EXERCISE DESCRIPTION:
Only the number is wanted: how many lines of the listing below contain "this"?

INFORMATION GIVEN:
+++

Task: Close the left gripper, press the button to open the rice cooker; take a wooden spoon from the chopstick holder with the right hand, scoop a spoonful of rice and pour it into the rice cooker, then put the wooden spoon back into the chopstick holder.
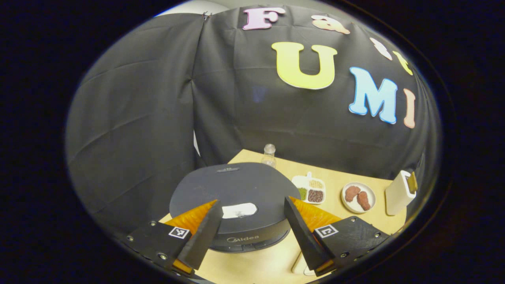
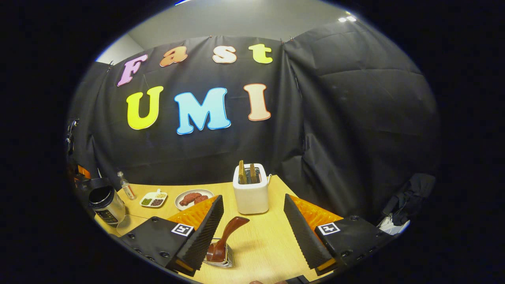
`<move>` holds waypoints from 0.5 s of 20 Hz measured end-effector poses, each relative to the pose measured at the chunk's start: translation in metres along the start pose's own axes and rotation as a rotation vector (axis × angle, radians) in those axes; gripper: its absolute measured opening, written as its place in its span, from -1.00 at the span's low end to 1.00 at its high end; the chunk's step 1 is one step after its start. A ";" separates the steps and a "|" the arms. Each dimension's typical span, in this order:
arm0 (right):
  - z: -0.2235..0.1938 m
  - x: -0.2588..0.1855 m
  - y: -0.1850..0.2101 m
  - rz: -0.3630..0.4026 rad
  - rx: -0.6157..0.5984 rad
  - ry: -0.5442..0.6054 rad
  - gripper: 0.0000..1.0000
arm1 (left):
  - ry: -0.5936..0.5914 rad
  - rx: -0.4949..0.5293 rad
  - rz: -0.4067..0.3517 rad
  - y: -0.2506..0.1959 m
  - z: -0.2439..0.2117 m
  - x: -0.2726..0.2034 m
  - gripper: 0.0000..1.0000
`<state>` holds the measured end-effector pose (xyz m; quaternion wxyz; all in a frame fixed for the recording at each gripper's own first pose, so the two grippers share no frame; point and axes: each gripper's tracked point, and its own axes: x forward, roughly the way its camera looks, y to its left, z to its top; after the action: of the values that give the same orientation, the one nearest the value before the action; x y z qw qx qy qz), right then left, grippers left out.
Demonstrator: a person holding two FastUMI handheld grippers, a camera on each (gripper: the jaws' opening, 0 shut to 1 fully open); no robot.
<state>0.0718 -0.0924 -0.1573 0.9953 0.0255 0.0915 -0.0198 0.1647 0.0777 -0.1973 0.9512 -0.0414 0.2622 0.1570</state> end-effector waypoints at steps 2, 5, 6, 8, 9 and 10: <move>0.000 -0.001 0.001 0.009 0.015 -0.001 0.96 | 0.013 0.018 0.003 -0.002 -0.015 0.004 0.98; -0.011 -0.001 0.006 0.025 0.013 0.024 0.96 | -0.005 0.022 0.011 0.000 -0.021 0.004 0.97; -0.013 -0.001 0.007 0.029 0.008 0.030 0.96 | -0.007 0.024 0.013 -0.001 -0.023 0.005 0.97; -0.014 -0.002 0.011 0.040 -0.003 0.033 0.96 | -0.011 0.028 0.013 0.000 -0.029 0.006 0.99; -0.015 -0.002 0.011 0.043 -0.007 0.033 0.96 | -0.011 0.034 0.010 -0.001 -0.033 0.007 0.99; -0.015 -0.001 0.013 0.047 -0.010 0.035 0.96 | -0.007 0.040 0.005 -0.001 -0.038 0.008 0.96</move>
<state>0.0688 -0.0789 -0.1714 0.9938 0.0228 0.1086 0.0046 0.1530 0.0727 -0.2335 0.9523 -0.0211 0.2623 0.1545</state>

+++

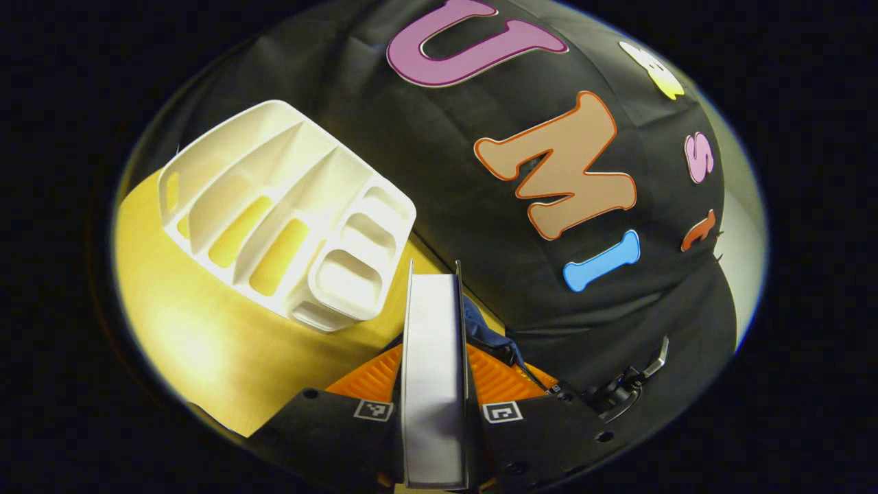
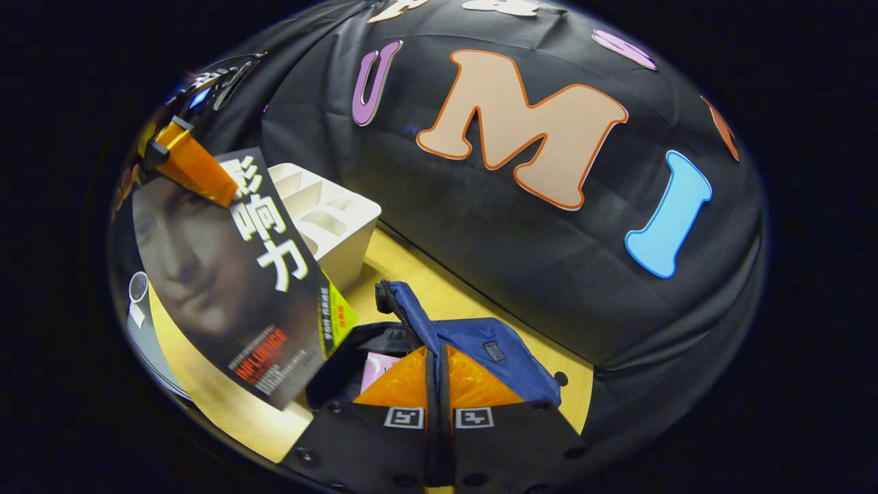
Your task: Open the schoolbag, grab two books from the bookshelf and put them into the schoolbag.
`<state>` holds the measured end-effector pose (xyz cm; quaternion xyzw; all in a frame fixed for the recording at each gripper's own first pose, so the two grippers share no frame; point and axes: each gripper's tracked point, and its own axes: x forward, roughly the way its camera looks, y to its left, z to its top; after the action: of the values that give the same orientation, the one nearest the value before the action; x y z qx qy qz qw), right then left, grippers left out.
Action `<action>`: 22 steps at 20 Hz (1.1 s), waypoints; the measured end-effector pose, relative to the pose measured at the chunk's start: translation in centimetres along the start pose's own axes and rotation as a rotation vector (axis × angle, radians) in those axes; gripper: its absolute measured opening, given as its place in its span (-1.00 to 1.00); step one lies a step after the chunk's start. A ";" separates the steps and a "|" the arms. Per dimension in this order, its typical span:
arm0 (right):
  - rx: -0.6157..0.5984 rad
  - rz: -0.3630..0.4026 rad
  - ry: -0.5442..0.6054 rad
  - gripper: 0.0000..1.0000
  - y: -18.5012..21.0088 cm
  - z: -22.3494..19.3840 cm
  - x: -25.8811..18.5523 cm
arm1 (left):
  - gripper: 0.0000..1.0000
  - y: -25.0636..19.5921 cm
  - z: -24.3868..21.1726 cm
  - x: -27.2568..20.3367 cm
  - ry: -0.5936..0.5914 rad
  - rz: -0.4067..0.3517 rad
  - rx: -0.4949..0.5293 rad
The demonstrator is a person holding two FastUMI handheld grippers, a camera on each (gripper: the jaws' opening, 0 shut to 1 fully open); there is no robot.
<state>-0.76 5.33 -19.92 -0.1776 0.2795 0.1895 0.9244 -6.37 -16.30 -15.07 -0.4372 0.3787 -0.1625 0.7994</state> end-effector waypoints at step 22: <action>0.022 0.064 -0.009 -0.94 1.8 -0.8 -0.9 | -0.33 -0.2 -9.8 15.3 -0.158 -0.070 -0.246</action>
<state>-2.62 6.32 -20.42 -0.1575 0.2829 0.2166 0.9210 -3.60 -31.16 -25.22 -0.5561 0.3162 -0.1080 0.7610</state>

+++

EXERCISE RESULT:
2